TASK TO COMPLETE:
Extract, in full, the lines below, beginning at the first and ending with the line that contains "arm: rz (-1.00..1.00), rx". Pictures do not belong in the copy.

PROVIDED RECORDS:
*** Block opens ***

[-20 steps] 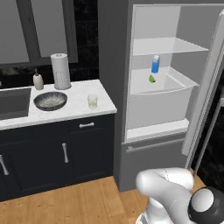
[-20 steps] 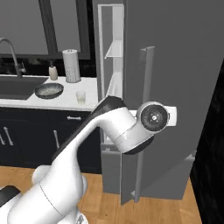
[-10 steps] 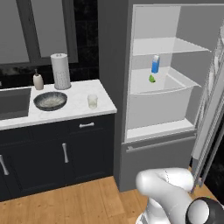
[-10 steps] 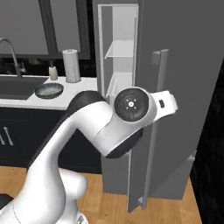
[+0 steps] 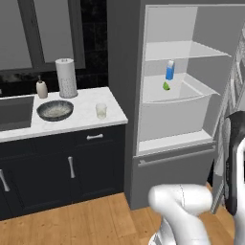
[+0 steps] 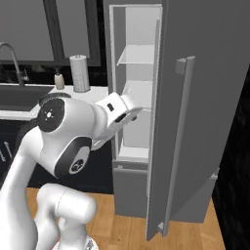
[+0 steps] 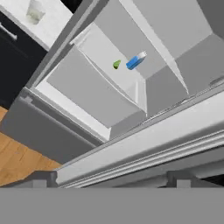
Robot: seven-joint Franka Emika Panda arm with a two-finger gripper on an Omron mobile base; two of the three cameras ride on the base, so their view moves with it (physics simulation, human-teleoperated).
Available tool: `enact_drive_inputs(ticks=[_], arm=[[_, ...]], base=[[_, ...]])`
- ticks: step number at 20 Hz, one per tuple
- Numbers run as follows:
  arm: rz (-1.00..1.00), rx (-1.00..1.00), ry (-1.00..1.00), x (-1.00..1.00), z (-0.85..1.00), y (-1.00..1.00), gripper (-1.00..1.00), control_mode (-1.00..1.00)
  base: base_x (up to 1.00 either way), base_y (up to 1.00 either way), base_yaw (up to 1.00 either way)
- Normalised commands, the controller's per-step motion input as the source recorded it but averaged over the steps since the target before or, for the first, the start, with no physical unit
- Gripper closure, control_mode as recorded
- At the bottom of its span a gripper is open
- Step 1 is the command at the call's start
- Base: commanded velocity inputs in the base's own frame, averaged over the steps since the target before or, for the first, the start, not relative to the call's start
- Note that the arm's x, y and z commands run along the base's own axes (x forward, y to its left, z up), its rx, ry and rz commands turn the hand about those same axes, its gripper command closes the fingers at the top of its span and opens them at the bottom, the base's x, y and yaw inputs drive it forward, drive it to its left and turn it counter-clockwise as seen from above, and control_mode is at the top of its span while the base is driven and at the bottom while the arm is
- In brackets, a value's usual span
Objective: Grab a lemon wedge from the fridge and one ice cube from the ice bowl, and put them in the glass of lemonade.
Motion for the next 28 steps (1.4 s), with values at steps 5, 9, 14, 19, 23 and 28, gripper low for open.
enact_drive_inputs(ticks=[5, 9, 14, 19, 23, 28], arm=[[0.00, -0.41, 0.03, 0.00, -0.39, 0.91, -1.00, -1.00], [0.00, -0.35, 0.00, 0.07, -0.37, 0.61, -1.00, -1.00], [-0.01, -0.22, 0.04, 0.24, -0.22, 0.18, -1.00, -1.00], [0.00, -0.09, 0.09, 0.59, -0.15, -0.31, -1.00, -1.00], [-0.03, -0.10, 0.04, 0.66, -0.32, -0.20, -1.00, -1.00], [-0.05, -0.04, 0.02, 0.47, -0.37, -0.58, -1.00, -1.00]], base=[[0.00, 0.00, 0.00], [0.00, 0.00, 0.00], [0.00, 0.00, 0.00], [0.00, 0.00, 0.00], [0.00, 0.00, 0.00], [0.00, 0.00, 0.00]])
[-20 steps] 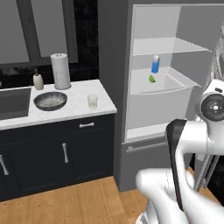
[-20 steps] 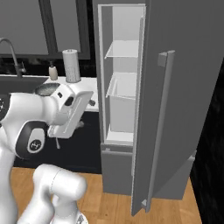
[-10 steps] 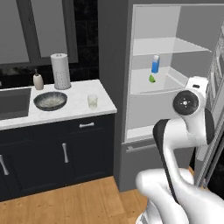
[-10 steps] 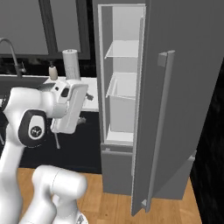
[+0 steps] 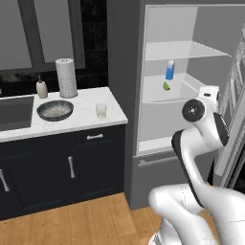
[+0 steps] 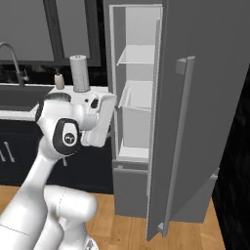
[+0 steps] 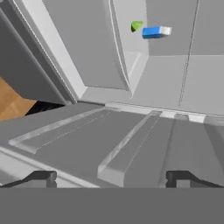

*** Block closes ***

RESPONSE FOR THIS EXERCISE:
[-20 steps] 
[-20 steps] 
[-10 steps] 
[-10 steps] 
[+0 steps] 
[+0 steps] 
[+0 steps] 
Robot: seven-joint Franka Emika Panda arm with a two-finger gripper on an Omron mobile base; two of the three cameras ride on the base, so their view moves with it (physics simulation, human-teleoperated).
Available tool: `enact_drive_inputs(ticks=[_], arm=[[_, ...]], base=[[_, ...]])`
- ticks: step number at 20 Hz, one per tuple
- Numbers run as follows:
  arm: rz (-1.00..1.00), rx (-1.00..1.00), ry (-1.00..1.00), x (-1.00..1.00), z (-0.85..1.00), y (-1.00..1.00), gripper (-1.00..1.00), control_mode (-1.00..1.00)

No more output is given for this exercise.